In a University of Utah study, dietary calcium was termed a “mitigating factor” in colon cancer after researcher Martha Slattery followed 231 patients eventually diagnosed with colon cancer and 391 patients who remained cancer-free. Vitamin D helps regulate the amount of calcium absorbed by the body.

She compared the dietary habits of the groups two years before the cancer diagnosis and found that dietary calcium decreased the risk of colon cancer in low-risk people. It may do so, Slattery speculates, by decreasing the exposure of the bowel’s lining to irritating fatty acids and bile acids. Her research was published in 1988 in the American Journal of Epidemiology.

In another study, researchers found that chronic sunscreen use decreases concentrations of circulating Vitamin D. The researchers, whose study was published in late 1988 in the Archives of Dermatology, compared 20 long-term sunscreen users with 20 control subjects who were about the same age and who were accustomed to about the same sunlight exposure.

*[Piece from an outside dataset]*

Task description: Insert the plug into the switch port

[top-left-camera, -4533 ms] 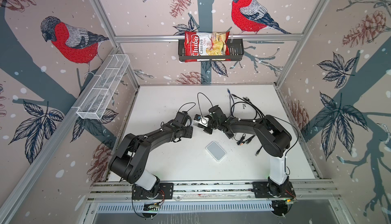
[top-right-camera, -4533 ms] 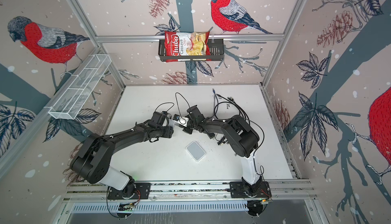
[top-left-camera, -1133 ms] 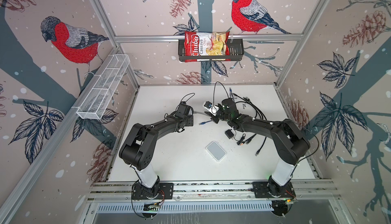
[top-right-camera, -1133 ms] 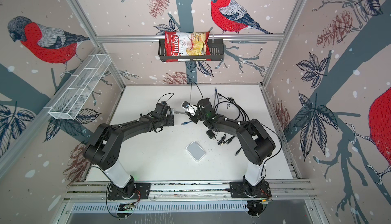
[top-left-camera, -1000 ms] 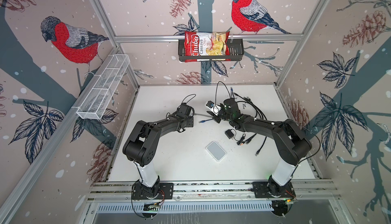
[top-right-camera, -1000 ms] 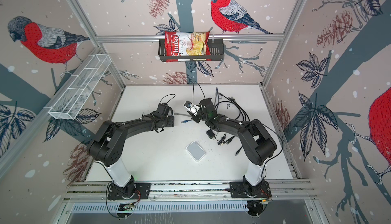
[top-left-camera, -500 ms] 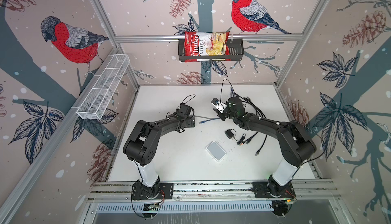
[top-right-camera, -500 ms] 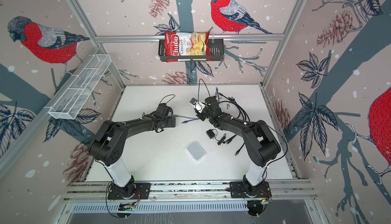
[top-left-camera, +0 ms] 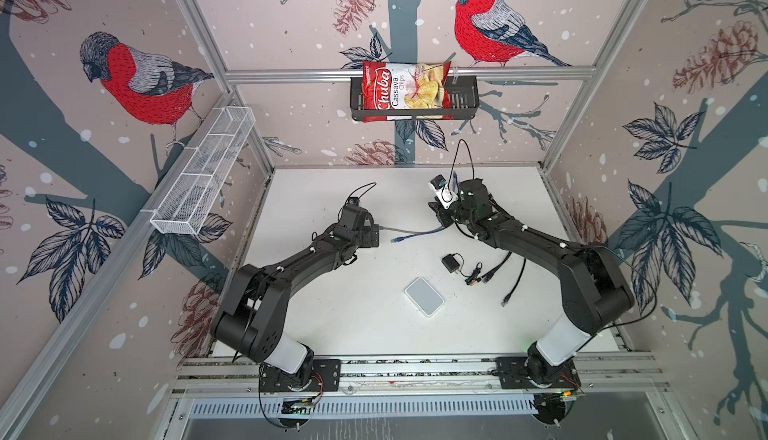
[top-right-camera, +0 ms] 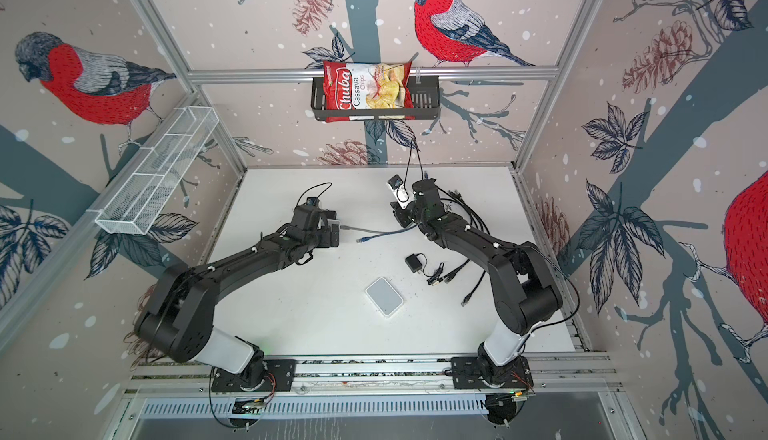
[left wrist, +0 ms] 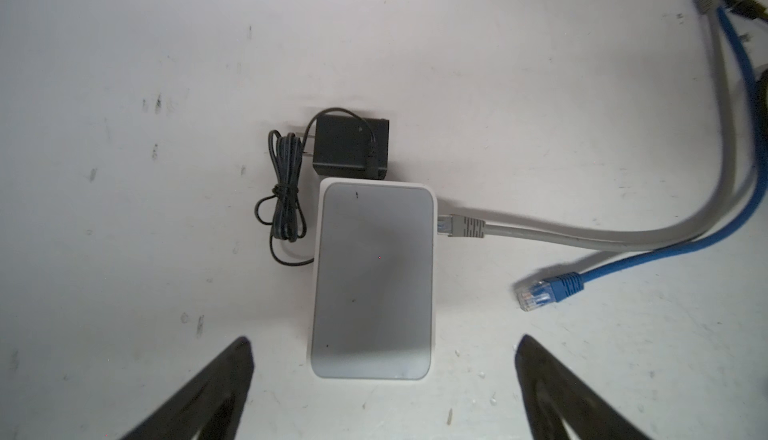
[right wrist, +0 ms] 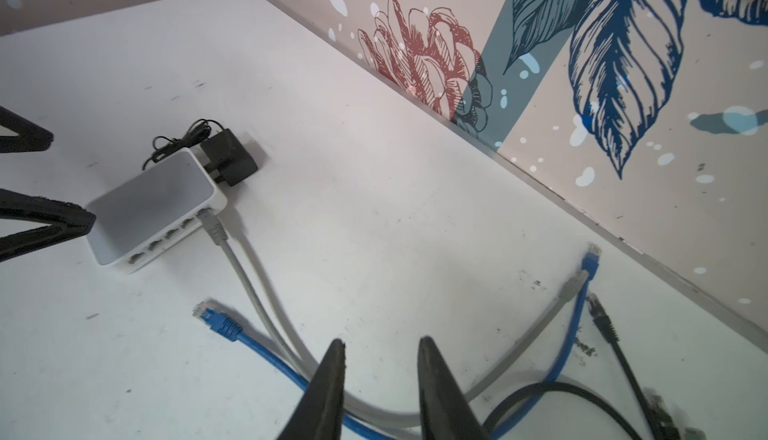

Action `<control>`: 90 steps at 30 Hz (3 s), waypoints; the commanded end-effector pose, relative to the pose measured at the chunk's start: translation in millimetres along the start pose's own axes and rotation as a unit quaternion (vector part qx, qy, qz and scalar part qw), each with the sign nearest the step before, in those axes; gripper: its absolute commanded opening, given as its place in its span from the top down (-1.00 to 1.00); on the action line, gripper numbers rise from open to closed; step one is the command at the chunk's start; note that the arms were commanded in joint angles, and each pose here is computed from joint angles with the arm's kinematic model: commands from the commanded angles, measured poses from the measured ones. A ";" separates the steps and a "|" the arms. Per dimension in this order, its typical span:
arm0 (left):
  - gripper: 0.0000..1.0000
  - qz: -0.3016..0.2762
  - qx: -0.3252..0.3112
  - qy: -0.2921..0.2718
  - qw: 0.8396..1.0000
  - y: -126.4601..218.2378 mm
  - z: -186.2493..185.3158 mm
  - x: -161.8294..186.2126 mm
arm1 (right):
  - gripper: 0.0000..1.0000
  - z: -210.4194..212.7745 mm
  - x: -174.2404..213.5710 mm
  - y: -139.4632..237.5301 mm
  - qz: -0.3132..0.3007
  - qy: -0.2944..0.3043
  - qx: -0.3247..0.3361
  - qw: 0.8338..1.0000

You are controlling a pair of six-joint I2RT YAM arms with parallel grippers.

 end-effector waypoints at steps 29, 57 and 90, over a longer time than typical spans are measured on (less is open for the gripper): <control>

Based on this body of research, Cedric Garland offers several pieces of advice:

* Spend just a few minutes in the sun every day, especially if you are 65 or older. But the advice doesn’t hold for very fair-skinned people or those with a history of serious skin disorders, Garland added.

* Minimize sun exposure otherwise. Skip sunscreen, Garland advises, although other experts strongly disagree with him.

“Sunscreen interferes with the production of Vitamin D in the skin and reduces circulating Vitamin D levels by half,” said Garland. And he is not convinced that sunscreen prevents melanoma.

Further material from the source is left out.